60 years ago today - the fifth of my annual birthday portraits in front of the family radiogram.

This morning you find your roving reporter at the front end of a 10 day stay with my cousin and her family in New York. Interestingly, a couple of things will have changed forever by the time I return to Old Blighty next week. 1) All future visits to my barber on a Monday or Tuesday will be £5 cheaper than previously, and, of even greater significance, 2) My local pub will apparently give me a 10% discount every Thursday. The reason? Today I turn  65....sixty bloody five! Like the t-shirt says, it's weird being the same age as old people, but at least those are two somewhat positive points of my extreme dotage.
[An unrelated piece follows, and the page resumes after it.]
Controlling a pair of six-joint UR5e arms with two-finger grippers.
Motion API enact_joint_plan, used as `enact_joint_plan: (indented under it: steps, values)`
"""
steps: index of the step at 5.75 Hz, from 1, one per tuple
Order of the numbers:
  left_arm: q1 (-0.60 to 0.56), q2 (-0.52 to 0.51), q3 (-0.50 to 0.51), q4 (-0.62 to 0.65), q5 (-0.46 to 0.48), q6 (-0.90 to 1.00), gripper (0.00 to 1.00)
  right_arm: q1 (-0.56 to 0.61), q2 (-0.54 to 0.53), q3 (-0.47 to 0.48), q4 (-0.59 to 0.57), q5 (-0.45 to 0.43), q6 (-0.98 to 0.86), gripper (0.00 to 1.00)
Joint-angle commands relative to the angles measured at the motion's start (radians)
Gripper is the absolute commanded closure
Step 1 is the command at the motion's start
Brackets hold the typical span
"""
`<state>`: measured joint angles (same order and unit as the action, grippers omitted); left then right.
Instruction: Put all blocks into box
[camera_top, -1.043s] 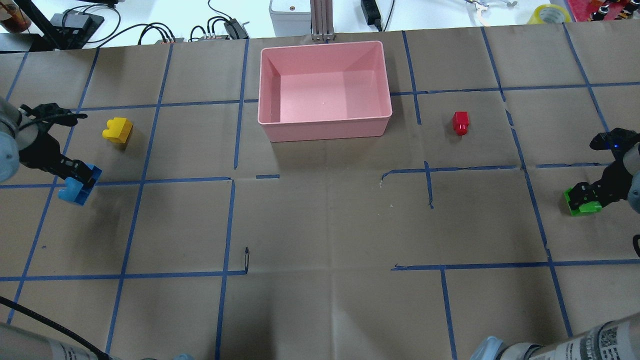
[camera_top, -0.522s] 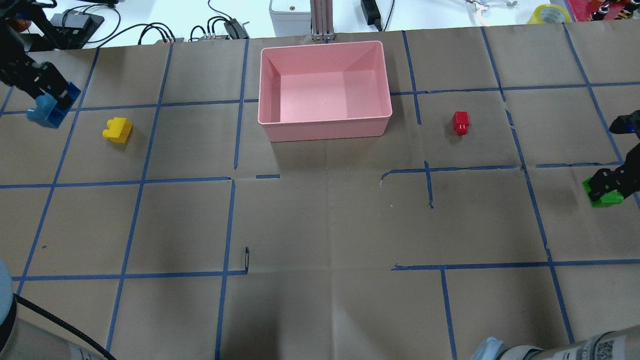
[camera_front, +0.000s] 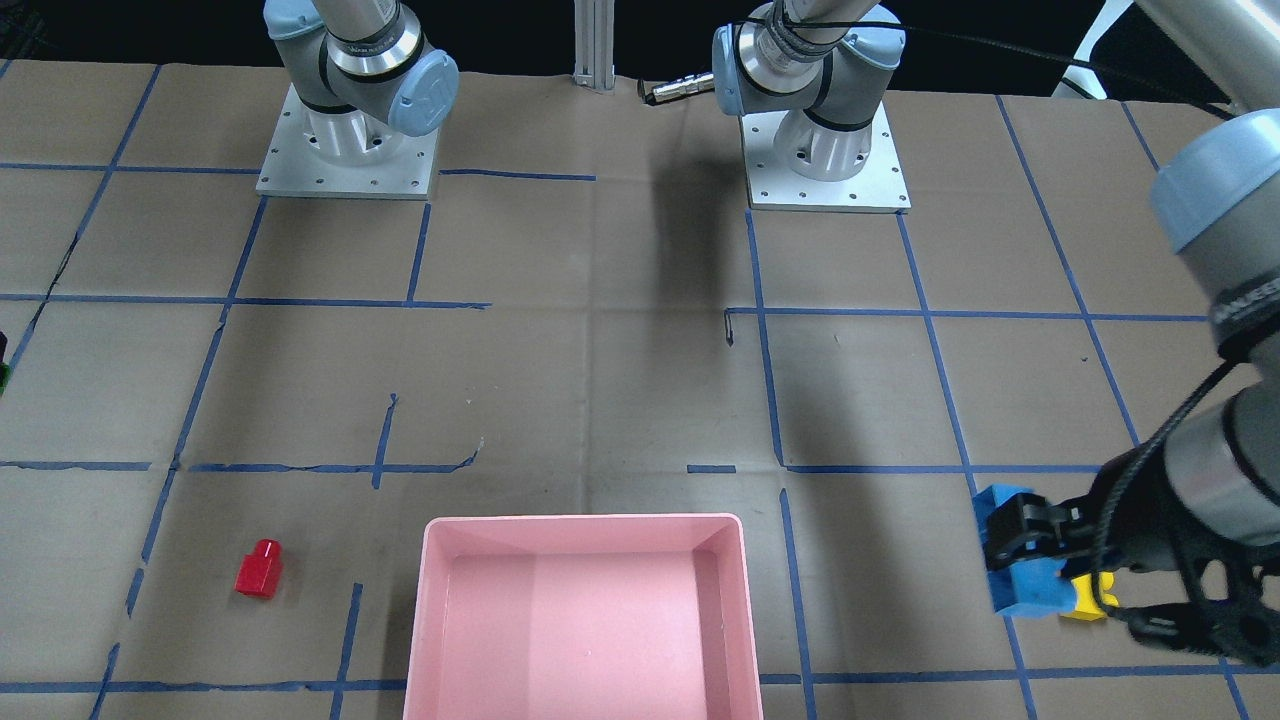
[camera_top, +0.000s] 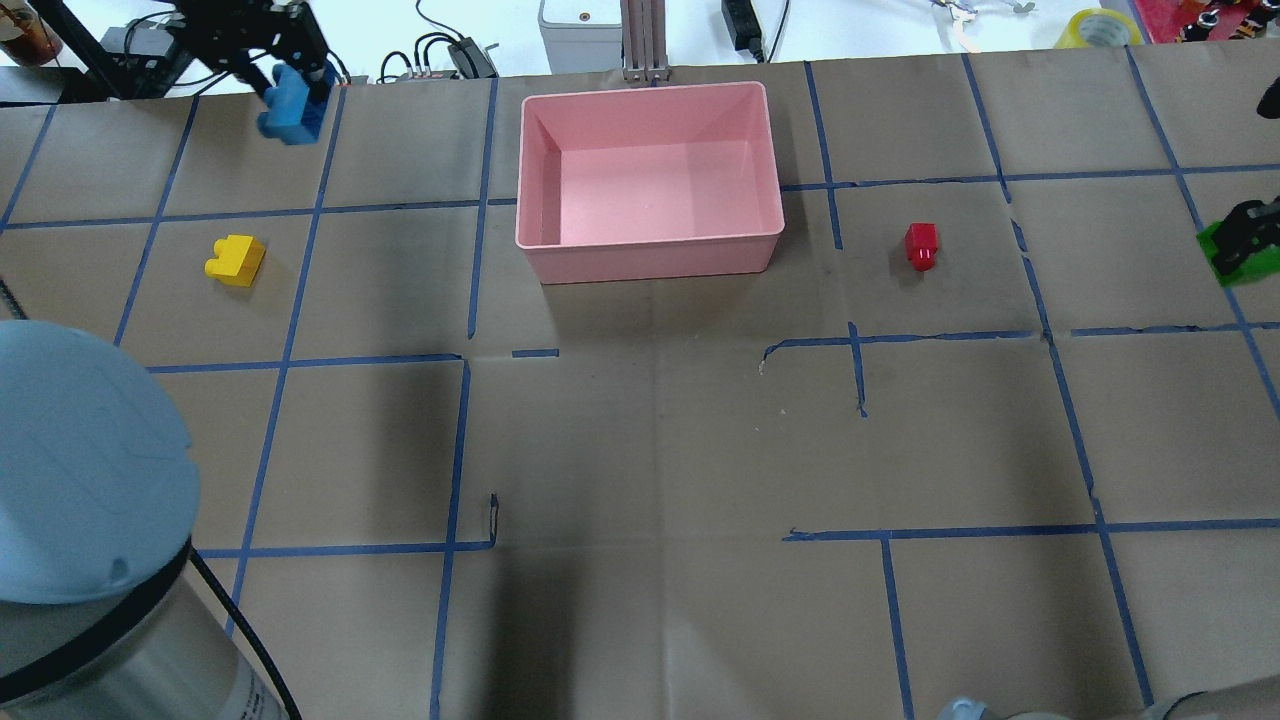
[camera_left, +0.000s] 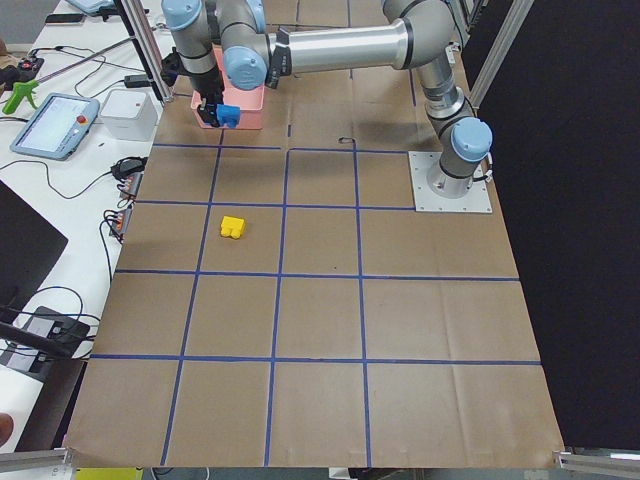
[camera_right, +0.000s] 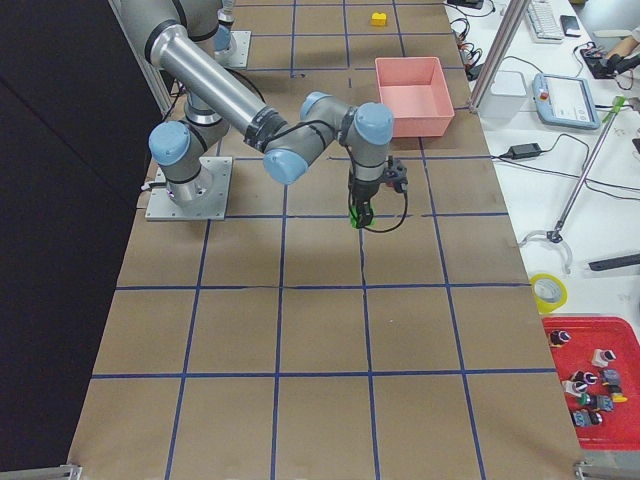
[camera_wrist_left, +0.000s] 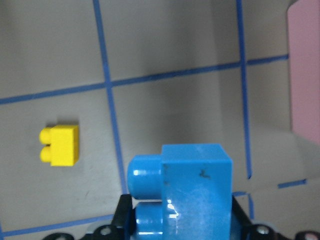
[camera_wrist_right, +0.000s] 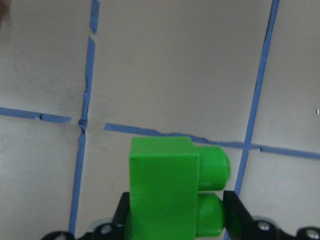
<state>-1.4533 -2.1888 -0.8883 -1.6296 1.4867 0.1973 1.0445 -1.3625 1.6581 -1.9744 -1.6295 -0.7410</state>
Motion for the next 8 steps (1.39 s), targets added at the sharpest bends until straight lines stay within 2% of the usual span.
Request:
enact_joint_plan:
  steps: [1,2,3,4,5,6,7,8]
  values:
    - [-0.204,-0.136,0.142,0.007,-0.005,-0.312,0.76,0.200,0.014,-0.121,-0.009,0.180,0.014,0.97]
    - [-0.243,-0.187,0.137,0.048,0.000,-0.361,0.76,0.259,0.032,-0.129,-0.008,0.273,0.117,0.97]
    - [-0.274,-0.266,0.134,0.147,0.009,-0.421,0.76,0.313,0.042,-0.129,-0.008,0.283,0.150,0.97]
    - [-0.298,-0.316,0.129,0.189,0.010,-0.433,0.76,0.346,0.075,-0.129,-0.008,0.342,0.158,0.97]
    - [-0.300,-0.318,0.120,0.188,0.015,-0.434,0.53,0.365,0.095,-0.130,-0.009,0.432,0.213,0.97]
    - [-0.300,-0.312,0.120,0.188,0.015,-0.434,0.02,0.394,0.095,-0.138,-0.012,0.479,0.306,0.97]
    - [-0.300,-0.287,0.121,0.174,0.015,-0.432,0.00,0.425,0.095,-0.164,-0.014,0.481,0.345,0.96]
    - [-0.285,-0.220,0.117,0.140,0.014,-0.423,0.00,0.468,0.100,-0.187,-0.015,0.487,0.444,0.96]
I'm obviously writing this ahead of time, but my cousin has already let it slip that they've made plans for my, ahem, big day, even though I will only just have flown into the country and will therefore probably be a complete mess. I can barely make it past 8pm when I'm on home turf these days, so attempting to stay awake, alert and coherent late into the evening of my first day in a different time zone is going to be something of a challenge, to say the least. In a restaurant on the first evening of a New York trip about 20 years ago, after being awake for 24 hours, I momentarily forgot to open my eyes again when blinking and very nearly ended up face first in my meal. I'll let you know how I get on this time round.

Our old pal Brian pointed me in the direction of Community Radio's 'Look Now You're Cursed' nine long years ago and I still spin it regularly. This one seemed appropriate today.

Monday, 14 April 2025

Monday Long Song

Have I really never posted this before? It's hard to believe quite frankly. 'Are We a Warrior', the title track of Ijahman Levi's 1979 LP, sits comfortably among my favourite reggae tunes of all time. It lilts, swings and sways, delivering a plea for universal peace in the most soulful way. Let not your arrow from your bow.